Recent case law (actuarial equivalence)
The Pensions Ombudsman (PO) recently delivered his decision in a long running case on the topic of commutation factors. Mr Milne, a firefighter from Strathclyde, became a 2006 test case under the 1992 Firefighters' Pension Scheme where the commutation factor was based on 'actuarial equivalence'. The Government Actuary's Department (GAD) was challenged on why the factors hadn't increased from 1998 - as the intervening period saw interest rates plummet with continuing increases in longevity. The end result was the PO directing a correcting scheme payment and the GAD to compensate Mr Milne for interest and tax but not expenses. Thousands of other retiring firefighters and police officers are expected to be affected. The administrative correction, complexities and communication details are currently being addressed.
One of the lesser publicised changes of the Hutton Report was the recommendation: "Every public service pension scheme (and individual LGPS Fund) should have a properly constituted, trained and competent pension board, with member nominees, responsible for meeting good standards of governance including effective and efficient administration. There should also be a pension policy group (advisory board) for each scheme at national level for considering major changes to scheme rules."
The new pension boards have obvious parallels with private sector trusteeship. Both involve responsibility, accountability and reporting requirements. Trust law has built up over centuries, pensions law has built up over many decades, and it would be naïve not to expect public sector pension board responsibilities and duties similarly to evolve.
The new boards fall under the auspices of The Pensions Regulator (TPR) which has a new website area, a specific code of practice, sector specific guides and an extended training toolkit. TPR arguably has other priorities with auto enrolment, private sector scheme deficits and pension scams but if for no other reason, their own employees and officials have a personal interest.
With mainly unfunded benefits, the emphasis is unsurprisingly on administration and communication. The legislation and guidance is peppered with words such as "assisting" (the scheme manager) and the board "considering" matters - rather than the potential more familiar legislative wording of 'must', 'will' and 'should'. With no physical fund of assets, investment will not be the normal trustee burden. Funding will however be on the agenda with 31 March 2016 quadrennial actuarial valuation process and progress to "consider".
It is also important to note that there are parallel pension advisory boards where employers and employees/their representatives discuss potential benefit improvements and costs. The negotiation of the new 2015 scheme benefits was undertaken via these boards, with iterative calculations between different pension fractions, revaluation rates and transition arrangements - albeit legal action continues in respect of at least one scheme's benefits.
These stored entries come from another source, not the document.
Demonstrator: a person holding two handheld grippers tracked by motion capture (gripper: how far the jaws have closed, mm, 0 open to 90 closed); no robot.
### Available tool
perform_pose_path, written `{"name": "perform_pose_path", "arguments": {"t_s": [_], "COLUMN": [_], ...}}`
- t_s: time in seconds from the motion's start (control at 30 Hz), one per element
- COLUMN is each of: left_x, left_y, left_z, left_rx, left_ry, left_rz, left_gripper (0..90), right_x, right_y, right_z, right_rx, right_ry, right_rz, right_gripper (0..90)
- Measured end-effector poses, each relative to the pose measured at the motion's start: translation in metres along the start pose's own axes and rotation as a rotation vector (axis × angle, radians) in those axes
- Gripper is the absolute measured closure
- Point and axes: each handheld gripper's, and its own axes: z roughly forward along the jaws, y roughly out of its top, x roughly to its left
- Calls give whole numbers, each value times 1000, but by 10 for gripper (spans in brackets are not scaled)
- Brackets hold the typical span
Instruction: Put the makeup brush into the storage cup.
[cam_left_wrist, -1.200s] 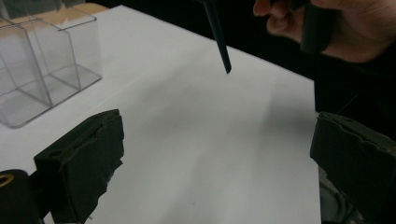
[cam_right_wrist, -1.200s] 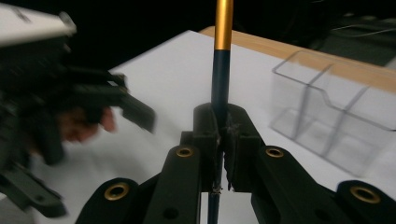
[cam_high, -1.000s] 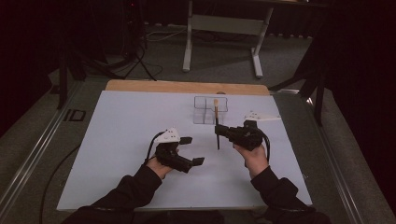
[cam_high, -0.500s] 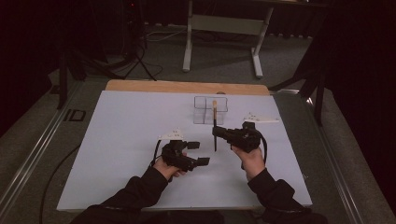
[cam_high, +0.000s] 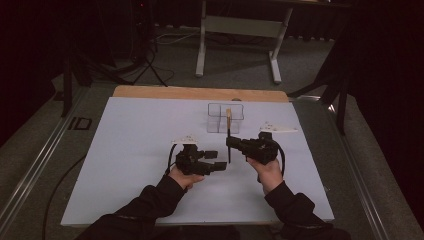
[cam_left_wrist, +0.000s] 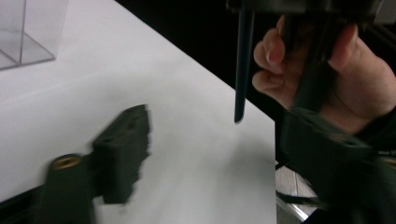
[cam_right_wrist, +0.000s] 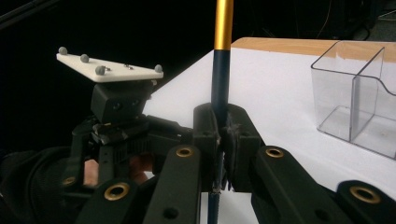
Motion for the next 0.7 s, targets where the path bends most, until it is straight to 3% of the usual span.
{"name": "perform_pose_path", "arguments": {"t_s": [0.23, 0.53, 0.7], "left_x": [-1, 0, -2], "left_y": [1, 3, 4], "left_z": [8, 13, 13], "left_rx": [-10, -37, -21], "left_ry": [-56, -61, -60], "left_rz": [-1, 19, 49], "left_gripper": [497, 721, 839], "right_x": [2, 3, 1], "right_y": [-1, -1, -2], "right_z": [2, 4, 4], "right_rx": [9, 21, 24], "right_ry": [10, 17, 17], "right_rz": [-7, -16, -11], "right_gripper": [841, 841, 841]}}
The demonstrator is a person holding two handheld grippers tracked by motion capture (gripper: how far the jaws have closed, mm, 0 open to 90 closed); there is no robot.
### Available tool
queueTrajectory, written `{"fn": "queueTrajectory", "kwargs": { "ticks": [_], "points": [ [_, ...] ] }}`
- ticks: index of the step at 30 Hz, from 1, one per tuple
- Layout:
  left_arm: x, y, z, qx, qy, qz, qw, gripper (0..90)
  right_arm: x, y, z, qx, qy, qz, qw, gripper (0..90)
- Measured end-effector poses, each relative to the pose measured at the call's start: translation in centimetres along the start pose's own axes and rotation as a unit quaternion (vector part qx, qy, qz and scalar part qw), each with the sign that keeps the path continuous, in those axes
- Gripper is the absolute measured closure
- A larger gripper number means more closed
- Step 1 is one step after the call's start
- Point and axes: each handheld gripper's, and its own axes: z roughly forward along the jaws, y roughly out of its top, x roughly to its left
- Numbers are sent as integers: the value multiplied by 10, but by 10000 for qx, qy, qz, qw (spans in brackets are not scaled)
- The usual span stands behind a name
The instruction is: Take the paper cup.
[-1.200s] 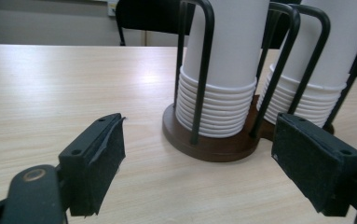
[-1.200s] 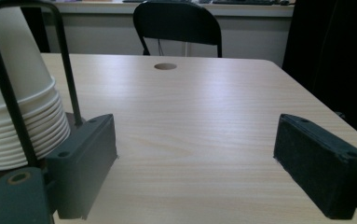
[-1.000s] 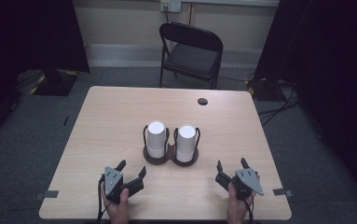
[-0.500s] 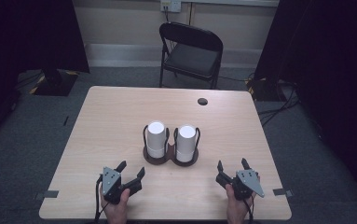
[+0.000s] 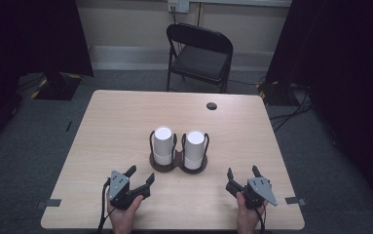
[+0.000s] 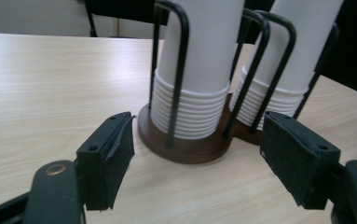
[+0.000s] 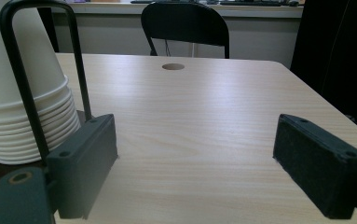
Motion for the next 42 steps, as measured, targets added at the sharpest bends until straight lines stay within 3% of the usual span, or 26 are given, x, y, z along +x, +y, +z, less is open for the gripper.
{"fn": "queueTrajectory", "kwargs": {
  "ticks": [2,16,19,29,35,39,42],
  "points": [
    [-4,4,2,-26,-119,14,9999,256,0,0,0,6,23,-2,10000,128],
    [-22,26,11,-91,-439,267,9986,244,0,0,0,-7,5,11,10000,129],
    [-28,34,16,-88,-644,334,9973,282,0,0,0,-5,9,13,10000,129],
    [-43,50,28,-34,-1054,473,9933,260,0,0,0,-14,22,15,10000,128],
    [-47,58,34,-42,-1177,560,9915,241,0,0,0,-22,27,19,10000,129],
    [-49,63,34,-102,-1345,755,9880,209,-1,0,0,-31,33,20,10000,128],
    [-51,67,37,-69,-1434,793,9865,218,0,0,0,-26,29,18,10000,128]
  ]
}}
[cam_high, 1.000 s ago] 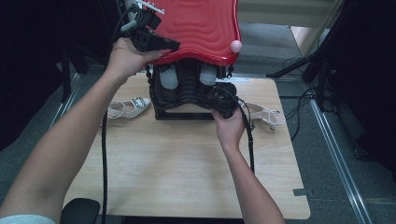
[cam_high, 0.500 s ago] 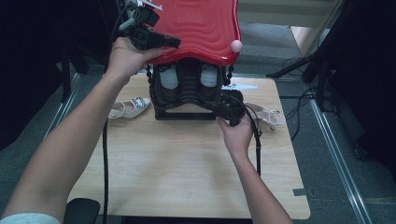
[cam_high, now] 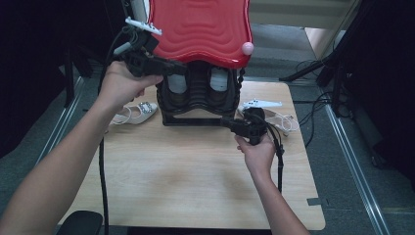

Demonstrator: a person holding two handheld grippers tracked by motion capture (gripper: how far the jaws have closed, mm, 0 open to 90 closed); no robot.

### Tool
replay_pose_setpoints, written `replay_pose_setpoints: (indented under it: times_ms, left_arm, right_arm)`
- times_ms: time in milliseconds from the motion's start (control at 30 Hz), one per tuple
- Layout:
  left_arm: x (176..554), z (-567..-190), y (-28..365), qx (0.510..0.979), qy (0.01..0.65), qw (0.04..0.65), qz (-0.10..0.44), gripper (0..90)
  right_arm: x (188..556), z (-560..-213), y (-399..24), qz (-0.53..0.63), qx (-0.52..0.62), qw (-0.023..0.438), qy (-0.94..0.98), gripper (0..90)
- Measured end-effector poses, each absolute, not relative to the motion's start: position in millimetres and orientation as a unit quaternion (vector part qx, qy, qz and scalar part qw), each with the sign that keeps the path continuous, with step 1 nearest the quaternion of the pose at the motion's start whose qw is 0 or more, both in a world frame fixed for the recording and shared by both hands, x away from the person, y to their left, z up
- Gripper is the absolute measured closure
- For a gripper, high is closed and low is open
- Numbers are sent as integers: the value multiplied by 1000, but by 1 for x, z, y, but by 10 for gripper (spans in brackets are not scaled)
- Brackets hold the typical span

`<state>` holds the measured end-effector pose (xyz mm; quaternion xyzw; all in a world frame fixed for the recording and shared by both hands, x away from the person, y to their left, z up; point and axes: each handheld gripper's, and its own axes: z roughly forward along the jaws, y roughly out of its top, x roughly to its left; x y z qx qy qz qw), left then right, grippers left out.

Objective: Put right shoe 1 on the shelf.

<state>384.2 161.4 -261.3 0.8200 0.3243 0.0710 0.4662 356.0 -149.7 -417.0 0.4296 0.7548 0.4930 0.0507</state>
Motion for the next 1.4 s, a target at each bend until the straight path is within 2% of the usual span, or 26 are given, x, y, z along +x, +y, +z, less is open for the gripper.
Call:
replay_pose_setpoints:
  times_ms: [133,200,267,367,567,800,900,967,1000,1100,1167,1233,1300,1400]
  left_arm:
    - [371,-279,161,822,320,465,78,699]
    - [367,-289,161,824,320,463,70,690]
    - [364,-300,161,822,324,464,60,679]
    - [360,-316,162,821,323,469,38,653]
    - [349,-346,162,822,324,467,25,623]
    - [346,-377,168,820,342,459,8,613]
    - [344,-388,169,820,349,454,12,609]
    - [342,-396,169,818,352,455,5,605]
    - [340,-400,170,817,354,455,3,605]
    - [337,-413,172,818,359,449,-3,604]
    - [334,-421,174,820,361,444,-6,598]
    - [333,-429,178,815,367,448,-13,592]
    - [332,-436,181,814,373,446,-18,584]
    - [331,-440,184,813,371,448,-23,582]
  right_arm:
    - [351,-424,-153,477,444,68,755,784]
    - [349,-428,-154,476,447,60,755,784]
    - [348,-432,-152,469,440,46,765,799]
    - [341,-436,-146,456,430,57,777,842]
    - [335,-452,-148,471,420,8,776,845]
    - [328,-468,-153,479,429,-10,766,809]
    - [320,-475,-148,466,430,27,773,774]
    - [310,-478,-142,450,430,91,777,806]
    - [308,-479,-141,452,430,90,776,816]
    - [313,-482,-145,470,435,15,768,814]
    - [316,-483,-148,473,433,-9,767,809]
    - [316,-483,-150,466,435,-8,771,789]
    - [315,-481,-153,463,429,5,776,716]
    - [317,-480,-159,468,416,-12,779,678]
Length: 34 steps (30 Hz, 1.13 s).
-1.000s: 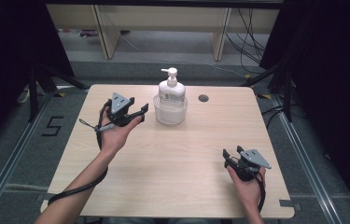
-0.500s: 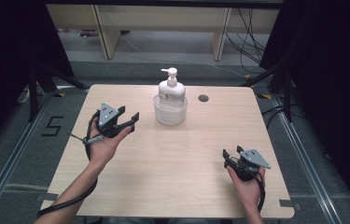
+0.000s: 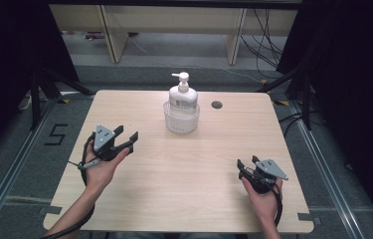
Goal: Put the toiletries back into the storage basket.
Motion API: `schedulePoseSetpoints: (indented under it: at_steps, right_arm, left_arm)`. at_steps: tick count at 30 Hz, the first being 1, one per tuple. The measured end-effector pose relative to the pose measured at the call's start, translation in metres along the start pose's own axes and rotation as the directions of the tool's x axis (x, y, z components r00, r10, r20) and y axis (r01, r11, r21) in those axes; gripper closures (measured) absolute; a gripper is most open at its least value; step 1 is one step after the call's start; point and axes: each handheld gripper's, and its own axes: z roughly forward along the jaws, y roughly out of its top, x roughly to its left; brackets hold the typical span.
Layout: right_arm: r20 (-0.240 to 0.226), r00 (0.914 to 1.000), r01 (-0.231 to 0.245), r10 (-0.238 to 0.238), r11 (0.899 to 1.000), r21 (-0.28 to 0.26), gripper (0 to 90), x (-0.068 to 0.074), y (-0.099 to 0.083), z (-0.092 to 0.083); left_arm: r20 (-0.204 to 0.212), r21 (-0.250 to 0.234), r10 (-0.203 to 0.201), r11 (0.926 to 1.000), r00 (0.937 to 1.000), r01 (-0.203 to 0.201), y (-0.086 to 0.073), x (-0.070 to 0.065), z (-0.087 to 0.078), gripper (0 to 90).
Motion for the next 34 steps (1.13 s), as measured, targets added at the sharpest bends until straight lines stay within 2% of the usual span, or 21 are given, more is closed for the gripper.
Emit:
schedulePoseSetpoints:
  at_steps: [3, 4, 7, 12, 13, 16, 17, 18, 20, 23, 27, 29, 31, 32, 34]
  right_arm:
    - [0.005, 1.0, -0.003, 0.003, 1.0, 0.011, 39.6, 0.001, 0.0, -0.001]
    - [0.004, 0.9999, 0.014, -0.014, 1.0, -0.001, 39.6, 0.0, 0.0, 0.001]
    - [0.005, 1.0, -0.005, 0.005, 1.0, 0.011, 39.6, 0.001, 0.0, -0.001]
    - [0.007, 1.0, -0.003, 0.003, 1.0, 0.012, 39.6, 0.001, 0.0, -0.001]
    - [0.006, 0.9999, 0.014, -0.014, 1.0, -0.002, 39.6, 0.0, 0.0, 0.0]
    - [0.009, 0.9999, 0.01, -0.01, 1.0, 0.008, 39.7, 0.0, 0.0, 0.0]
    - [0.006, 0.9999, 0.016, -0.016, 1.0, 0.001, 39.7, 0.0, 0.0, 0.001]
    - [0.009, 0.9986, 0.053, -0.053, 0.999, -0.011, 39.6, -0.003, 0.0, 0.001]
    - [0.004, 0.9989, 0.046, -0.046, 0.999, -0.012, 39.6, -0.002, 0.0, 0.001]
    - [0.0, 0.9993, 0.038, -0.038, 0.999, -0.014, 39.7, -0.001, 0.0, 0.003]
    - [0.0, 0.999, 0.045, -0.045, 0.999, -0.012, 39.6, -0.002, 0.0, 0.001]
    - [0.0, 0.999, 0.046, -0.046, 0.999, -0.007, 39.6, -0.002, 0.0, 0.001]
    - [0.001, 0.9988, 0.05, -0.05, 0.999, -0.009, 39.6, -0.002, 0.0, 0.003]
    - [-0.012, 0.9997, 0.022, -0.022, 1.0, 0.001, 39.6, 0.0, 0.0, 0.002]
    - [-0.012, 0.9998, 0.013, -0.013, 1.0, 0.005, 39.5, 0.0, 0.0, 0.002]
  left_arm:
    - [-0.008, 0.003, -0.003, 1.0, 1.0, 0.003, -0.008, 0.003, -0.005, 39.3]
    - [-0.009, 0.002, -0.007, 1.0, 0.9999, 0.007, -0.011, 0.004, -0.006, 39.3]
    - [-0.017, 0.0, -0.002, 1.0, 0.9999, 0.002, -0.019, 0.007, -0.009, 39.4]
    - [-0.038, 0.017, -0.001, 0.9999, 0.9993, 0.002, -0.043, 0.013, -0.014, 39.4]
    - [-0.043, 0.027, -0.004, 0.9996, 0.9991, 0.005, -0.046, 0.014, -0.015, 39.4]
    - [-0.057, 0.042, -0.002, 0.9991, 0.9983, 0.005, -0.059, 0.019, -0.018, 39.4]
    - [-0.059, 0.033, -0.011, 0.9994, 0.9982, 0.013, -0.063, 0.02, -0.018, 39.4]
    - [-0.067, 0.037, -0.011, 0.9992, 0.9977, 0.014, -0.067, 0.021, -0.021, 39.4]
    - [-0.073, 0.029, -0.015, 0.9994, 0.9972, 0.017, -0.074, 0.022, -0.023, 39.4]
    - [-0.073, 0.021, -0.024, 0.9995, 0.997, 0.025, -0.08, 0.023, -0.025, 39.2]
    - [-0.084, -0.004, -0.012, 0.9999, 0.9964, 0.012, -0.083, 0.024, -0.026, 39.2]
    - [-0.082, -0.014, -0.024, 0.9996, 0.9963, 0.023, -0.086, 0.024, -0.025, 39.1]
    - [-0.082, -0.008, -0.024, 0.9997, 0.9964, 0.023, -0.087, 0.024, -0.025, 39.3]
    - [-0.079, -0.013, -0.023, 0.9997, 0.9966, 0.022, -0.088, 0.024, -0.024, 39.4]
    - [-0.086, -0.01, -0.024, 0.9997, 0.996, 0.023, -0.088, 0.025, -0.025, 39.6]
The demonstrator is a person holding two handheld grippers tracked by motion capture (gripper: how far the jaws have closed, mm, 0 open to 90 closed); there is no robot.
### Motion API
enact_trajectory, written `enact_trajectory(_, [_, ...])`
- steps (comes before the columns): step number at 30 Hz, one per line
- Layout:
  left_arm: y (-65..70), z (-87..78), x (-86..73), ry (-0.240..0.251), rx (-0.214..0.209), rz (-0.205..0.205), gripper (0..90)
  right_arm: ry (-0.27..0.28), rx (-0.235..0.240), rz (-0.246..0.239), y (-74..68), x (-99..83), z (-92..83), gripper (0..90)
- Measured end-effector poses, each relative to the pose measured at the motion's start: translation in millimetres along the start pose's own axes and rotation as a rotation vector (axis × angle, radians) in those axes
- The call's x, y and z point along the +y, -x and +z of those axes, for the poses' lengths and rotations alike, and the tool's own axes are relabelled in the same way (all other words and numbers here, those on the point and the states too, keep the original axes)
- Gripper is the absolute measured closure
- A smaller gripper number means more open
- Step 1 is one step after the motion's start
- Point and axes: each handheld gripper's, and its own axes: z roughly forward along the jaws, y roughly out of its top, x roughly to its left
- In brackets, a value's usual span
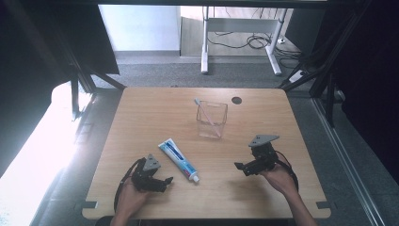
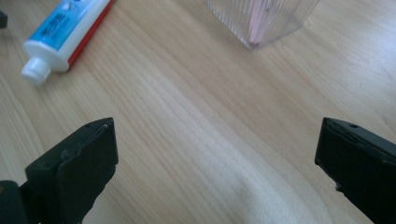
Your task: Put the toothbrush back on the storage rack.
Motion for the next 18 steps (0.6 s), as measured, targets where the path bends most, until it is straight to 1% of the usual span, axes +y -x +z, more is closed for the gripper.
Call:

As you would expect with public sector appointments, there are issues of disclosure, strict attention to conflicts of interest, media protocols and entertainment disclosures. Board remuneration is limited and closer to pro bono than to normal commercial rates. This arguably does little to encourage board applications from all ages, ethnic backgrounds and both sexes. Procurement is also strictly controlled. Many other issues and problems are however very similar to the private sector - tax allowances, GMP reconciliation and occasional case law.